== What is expected ==
Print all entries word for word.

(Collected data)
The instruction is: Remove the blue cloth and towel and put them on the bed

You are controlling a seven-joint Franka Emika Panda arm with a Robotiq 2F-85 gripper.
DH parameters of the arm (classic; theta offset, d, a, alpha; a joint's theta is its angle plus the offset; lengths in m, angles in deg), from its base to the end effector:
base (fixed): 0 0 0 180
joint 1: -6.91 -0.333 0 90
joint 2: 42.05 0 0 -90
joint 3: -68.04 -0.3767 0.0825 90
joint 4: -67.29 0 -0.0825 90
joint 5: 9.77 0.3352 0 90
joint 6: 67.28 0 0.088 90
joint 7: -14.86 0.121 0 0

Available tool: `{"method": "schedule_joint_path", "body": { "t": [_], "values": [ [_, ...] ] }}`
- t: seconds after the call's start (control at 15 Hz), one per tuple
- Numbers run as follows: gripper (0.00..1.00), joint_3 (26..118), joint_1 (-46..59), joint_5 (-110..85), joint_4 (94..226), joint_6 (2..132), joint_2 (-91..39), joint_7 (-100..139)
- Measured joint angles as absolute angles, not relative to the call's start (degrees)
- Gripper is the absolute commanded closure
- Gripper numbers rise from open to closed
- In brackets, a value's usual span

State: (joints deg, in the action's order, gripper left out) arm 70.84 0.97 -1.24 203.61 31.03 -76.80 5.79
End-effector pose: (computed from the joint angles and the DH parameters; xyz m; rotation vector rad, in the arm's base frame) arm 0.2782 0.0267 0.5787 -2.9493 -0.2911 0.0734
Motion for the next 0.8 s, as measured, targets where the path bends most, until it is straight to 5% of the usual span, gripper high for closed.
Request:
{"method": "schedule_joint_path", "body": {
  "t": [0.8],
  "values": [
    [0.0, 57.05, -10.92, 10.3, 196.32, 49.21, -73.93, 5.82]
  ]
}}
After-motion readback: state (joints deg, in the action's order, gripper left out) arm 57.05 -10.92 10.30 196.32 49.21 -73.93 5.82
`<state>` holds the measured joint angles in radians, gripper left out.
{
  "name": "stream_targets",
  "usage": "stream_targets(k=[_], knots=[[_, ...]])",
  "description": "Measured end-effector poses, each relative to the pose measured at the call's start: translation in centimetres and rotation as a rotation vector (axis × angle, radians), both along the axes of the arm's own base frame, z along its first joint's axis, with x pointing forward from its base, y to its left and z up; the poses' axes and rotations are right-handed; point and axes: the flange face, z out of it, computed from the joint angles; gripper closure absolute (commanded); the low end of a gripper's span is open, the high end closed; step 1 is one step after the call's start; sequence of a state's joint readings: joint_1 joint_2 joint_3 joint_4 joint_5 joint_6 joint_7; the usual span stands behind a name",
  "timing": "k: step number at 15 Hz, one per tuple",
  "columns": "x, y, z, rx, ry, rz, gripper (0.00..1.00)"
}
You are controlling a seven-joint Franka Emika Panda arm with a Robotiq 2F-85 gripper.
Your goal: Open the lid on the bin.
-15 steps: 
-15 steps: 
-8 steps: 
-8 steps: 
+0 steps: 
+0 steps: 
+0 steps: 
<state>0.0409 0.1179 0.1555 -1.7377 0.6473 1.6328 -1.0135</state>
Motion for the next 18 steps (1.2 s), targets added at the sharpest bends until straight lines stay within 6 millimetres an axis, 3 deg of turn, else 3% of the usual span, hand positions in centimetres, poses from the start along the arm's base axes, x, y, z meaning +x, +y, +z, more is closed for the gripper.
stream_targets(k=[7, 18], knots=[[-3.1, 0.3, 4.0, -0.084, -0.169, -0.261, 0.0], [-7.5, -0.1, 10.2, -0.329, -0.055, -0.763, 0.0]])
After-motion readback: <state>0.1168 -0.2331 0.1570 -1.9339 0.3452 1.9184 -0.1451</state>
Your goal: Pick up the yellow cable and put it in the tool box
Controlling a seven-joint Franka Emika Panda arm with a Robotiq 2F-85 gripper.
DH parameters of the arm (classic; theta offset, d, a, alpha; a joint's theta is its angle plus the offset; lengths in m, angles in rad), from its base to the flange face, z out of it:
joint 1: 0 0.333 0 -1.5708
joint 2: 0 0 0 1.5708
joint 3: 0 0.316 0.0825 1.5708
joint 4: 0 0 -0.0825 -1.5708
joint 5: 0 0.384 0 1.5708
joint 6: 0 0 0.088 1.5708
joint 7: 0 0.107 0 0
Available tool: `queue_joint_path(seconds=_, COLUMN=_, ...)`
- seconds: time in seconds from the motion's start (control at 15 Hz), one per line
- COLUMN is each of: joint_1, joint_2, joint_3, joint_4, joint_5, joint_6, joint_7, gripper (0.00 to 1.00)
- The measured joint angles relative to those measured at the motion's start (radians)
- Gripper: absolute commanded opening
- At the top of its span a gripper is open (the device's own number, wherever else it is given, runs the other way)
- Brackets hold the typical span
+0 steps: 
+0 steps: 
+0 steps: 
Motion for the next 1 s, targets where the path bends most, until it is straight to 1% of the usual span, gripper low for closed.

== Answer area ==
The instruction is: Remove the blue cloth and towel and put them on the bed

You are controlling a seven-joint Franka Emika Panda arm with a Robotiq 2F-85 gripper.
DH parameters of the arm (classic; theta offset, d, a, alpha; a joint's theta is its angle plus the offset; lengths in m, angles in deg), from its base to the end effector:
base (fixed): 0 0 0 180
joint 1: -6.91 -0.333 0 90
joint 2: 42.05 0 0 -90
joint 3: -68.04 -0.3767 0.0825 90
joint 4: -67.29 0 -0.0825 90
joint 5: 9.77 0.3352 0 90
joint 6: 67.28 0 0.088 90
joint 7: -14.86 0.121 0 0

Available tool: `{"method": "schedule_joint_path", "body": { "t": [_], "values": [ [_, ...] ] }}`
- t: seconds after the call's start (control at 15 Hz), one per tuple
- Numbers run as follows: gripper (0.00..1.00), joint_3 (26..118), joint_1 (-46..59), joint_5 (-110..85), joint_4 (94..226), joint_6 (2..132), joint_2 (-91..39), joint_7 (-100..139)
- Measured joint angles as absolute angles, not relative to the call's start (degrees)
- Gripper is the absolute commanded closure
- Gripper numbers rise from open to closed
- In brackets, a value's usual span

State: (joints deg, in the action's order, gripper left out) arm 70.84 0.97 -1.24 203.61 31.03 -76.80 5.79
End-effector pose: (computed from the joint angles and the DH parameters; xyz m; rotation vector rad, in the arm's base frame) arm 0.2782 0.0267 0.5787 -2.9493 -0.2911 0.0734
Motion for the next 0.8 s, as measured, targets where the path bends most, until it is straight to 5% of the usual span, gripper high for closed.
Request:
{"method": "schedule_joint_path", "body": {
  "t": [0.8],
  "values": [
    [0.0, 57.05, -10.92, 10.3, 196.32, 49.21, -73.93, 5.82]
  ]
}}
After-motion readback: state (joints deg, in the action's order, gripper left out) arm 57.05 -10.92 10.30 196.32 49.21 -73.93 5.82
`<state>` holds the measured joint angles in radians, gripper left out.
{
  "name": "stream_targets",
  "usage": "stream_targets(k=[_], knots=[[_, ...]])",
  "description": "Measured end-effector poses, each relative to the pose measured at the call's start: translation in centimetres and rotation as a rotation vector (axis × angle, radians), both along the axes of the arm's own base frame, z along its first joint's axis, with x pointing forward from its base, y to its left and z up; the poses' axes and rotations are right-handed; point and axes: the flange face, z out of it, computed from the joint angles; gripper closure absolute (commanded); the low end of a gripper's span is open, the high end closed; step 1 is one step after the call's start; sequence of a state's joint readings: joint_1 joint_2 joint_3 joint_4 joint_5 joint_6 joint_7; the usual span stands behind a name",
  "timing": "k: step number at 15 Hz, one per tuple",
  "columns": "x, y, z, rx, ry, rz, gripper (0.00..1.00)"
}
You are controlling a seven-joint Franka Emika Panda arm with a Robotiq 2F-85 gripper.
Your goal: Open the lid on the bin.
-15 steps: 
-15 steps: 
-8 steps: 
-8 steps: 
+0 steps: 
+0 steps: 
+0 steps: 
<state>0.0409 0.1179 0.1555 -1.7377 0.6473 1.6328 -1.0135</state>
Motion for the next 18 steps (1.2 s), targets added at the sharpest bends until straight lines stay within 6 millimetres an axis, 3 deg of turn, else 3% of the usual span, hand positions in centimetres, poses from the start along the arm's base axes, x, y, z meaning +x, +y, +z, more is closed for the gripper.
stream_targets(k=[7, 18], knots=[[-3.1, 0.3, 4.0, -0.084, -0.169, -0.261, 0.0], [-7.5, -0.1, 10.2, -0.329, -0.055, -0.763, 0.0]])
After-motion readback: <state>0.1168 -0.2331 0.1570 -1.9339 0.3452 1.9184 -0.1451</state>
Your goal: Pick up the yellow cable and put it in the tool box
Controlling a seven-joint Franka Emika Panda arm with a Robotiq 2F-85 gripper.
DH parameters of the arm (classic; theta offset, d, a, alpha; a joint's theta is its angle plus the offset; lengths in m, angles in rad), from its base to the flange face, z out of it:
joint 1: 0 0.333 0 -1.5708
joint 2: 0 0 0 1.5708
joint 3: 0 0.316 0.0825 1.5708
joint 4: 0 0 -0.0825 -1.5708
joint 5: 0 0.384 0 1.5708
joint 6: 0 0 0.088 1.5708
joint 7: 0 0.107 0 0
Available tool: `queue_joint_path(seconds=_, COLUMN=_, ...)`
- seconds: time in seconds from the motion's start (control at 15 Hz), one per line
- COLUMN is each of: joint_1, joint_2, joint_3, joint_4, joint_5, joint_6, joint_7, gripper (0.00 to 1.00)
- The measured joint angles relative to those measured at the motion's start (radians)
- Gripper: absolute commanded opening
- At the top of its span a gripper is open (the device's own number, wherever else it is given, runs the other way)
- Brackets hold the typical span
+0 steps: 
+0 steps: 
+0 steps: 
Motion for the next 1 s, targets where the path bends most, until it is straight to 1% of the usual span, gripper low for closed.

Nothing else belongs to this exercise.